We need to get better at on line teaching. Teachers need better training. Students need more help. The infrastructure needs to be updated. All students should be provided laptop computers.

What is your vision for the University of Alaska?

The University if an economic driver. All students including adults deserve access to Higher Education programs in vocational and academic training. Our future depends on it. The University has responded effectively to the cuts they have received. We should not cut further or we will have negative impact.

What would you do to reduce high rates of sexual assault and domestic violence in Alaska?

Sexual assault and domestic violence are crimes that must be fully prosecuted. Victims must be protected, will all the help needed. Perpetrators deserve harsh punishment but while in prison should be provided counseling and education.

What are your ideas to stabilize, grow and diversify Alaska’s economy?

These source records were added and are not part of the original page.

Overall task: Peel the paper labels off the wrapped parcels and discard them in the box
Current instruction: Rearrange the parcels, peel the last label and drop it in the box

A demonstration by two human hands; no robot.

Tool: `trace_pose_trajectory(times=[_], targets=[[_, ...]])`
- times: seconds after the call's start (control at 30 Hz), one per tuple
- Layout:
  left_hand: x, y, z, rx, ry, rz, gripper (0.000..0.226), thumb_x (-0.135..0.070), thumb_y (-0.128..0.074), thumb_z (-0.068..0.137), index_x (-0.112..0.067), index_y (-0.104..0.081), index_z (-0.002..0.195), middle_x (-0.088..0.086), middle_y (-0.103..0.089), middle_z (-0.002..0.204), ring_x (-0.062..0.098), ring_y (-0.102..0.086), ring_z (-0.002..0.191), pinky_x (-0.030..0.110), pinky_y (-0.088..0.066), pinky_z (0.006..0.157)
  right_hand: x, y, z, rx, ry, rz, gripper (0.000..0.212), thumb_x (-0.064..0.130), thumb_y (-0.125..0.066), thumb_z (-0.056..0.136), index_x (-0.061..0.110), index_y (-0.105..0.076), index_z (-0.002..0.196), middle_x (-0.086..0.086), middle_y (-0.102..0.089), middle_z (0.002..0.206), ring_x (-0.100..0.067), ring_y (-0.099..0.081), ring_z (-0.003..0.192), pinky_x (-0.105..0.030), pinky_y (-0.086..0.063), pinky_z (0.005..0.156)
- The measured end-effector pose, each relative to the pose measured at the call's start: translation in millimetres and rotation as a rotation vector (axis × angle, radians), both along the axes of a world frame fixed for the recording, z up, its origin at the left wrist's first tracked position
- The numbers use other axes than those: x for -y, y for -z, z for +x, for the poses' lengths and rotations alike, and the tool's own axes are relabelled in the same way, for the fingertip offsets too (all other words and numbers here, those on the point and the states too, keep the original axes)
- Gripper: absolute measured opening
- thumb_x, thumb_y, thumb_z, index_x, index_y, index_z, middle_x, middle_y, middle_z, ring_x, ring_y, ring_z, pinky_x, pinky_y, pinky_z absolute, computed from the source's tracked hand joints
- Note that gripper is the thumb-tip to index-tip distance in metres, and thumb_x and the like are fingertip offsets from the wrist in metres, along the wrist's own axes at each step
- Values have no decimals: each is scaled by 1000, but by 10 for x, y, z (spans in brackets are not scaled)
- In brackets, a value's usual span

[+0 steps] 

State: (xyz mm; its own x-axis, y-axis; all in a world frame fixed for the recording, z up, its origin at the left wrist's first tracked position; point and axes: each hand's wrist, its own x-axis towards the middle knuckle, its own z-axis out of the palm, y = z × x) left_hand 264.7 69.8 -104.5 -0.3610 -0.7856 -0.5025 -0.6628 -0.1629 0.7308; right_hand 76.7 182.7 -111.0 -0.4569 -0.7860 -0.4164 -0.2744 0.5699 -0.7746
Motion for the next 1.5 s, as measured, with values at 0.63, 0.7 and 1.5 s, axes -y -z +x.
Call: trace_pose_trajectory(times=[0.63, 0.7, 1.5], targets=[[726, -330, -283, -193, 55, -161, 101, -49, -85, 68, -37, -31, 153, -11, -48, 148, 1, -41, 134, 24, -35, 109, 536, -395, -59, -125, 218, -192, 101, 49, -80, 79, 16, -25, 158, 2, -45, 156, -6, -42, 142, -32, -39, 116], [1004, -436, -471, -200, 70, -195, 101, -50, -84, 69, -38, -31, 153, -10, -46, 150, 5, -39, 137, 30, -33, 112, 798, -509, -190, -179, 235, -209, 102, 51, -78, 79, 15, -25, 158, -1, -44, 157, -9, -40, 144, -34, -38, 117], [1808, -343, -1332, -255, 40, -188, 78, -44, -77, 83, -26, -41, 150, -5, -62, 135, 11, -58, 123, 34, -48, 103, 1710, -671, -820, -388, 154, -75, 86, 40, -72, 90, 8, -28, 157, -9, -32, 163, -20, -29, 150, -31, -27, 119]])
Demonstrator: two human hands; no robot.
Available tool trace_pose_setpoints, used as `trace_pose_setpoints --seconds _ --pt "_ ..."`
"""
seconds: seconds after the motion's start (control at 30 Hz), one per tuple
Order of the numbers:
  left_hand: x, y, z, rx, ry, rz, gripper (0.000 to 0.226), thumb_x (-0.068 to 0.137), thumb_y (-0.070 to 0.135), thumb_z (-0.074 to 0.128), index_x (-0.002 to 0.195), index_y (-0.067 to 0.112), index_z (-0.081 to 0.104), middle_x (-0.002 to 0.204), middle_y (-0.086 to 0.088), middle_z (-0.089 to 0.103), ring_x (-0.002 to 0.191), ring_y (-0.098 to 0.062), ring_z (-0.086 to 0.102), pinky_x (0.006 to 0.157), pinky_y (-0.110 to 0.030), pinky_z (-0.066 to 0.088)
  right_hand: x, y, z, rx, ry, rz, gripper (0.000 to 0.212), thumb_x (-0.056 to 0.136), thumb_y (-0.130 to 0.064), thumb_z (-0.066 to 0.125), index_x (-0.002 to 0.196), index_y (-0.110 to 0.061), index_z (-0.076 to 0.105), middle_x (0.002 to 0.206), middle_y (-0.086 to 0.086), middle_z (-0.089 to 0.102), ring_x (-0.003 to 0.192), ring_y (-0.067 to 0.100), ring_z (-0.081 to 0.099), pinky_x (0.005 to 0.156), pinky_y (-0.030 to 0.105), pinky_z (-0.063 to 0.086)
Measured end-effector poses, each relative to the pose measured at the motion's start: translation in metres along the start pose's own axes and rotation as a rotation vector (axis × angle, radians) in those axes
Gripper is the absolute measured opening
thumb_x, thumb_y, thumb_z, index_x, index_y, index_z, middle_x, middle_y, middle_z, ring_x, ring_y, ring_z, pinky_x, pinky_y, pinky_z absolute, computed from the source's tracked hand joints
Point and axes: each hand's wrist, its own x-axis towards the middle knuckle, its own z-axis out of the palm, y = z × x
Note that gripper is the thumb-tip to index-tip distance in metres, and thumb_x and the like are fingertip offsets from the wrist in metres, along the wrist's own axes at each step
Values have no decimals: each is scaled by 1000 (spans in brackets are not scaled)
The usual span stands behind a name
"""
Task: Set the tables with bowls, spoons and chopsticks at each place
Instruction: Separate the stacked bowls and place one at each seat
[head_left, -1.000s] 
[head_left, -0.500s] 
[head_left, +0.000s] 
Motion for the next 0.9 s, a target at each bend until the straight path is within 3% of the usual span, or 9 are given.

Alaska’s economy is in tatters. We have a bright future in tourism, fisheries, mining and oil. While keeping people safe from COVID we must open our economy as soon as possible, safely, by encouraging value added products in fisheries, supporting our tourist industry, encouraging out of state visitors, avoiding unnecessary restrictions on mining, an maintaining relationships with our oil industry to ensure jobs and production.

What’s your position on the proposed Pebble mine?

We cannot give up one resource for another. I am extremely concerned about Pebble. A major miscalculation or discharge could have enormous repercussions on our salmon industry, on the lives of thousands of fishermen and processors, and would be particularly devastating to Native culture. Enormous caution must be taken.

What other important issue would you like to discuss with voters?

The biggest issue this session will be the budget. When the Governor attempted to cut K12 by 25% and eliminate the Marine Highway, the people of my district were distraught. We need an honest discussion on the budget with answers that work and are mathematically possible. I urge voters to question anyone attempting to buy their vote by making promises they cannot keep.